## What this task involves
Track down every line below that holds "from" and copy it.
== Input data
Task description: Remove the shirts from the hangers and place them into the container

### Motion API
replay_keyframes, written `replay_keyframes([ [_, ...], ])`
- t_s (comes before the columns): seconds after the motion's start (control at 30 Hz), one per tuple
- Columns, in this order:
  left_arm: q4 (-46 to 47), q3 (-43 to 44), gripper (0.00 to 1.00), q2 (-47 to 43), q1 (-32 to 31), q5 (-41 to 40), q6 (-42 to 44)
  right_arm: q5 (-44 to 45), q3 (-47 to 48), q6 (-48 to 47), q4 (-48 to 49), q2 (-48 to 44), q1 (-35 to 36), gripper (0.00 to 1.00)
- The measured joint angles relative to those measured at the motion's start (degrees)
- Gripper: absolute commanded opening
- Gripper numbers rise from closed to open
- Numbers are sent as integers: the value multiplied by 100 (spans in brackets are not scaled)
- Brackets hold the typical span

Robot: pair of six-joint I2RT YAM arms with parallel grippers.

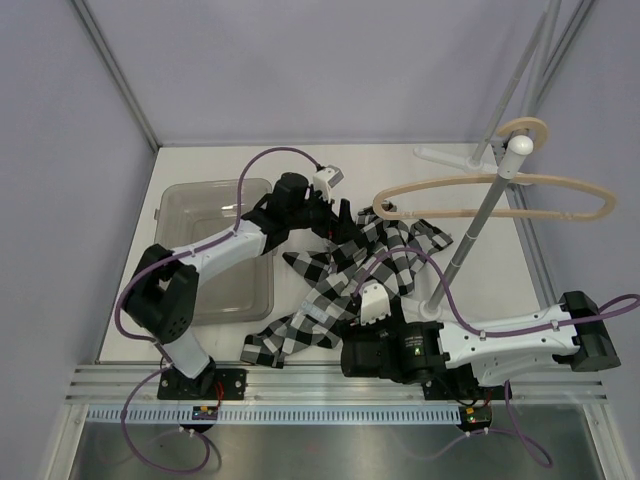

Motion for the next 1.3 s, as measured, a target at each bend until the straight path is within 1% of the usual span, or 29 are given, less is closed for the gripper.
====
## Answer box
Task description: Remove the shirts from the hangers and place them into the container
- Gripper numbers rise from closed to open

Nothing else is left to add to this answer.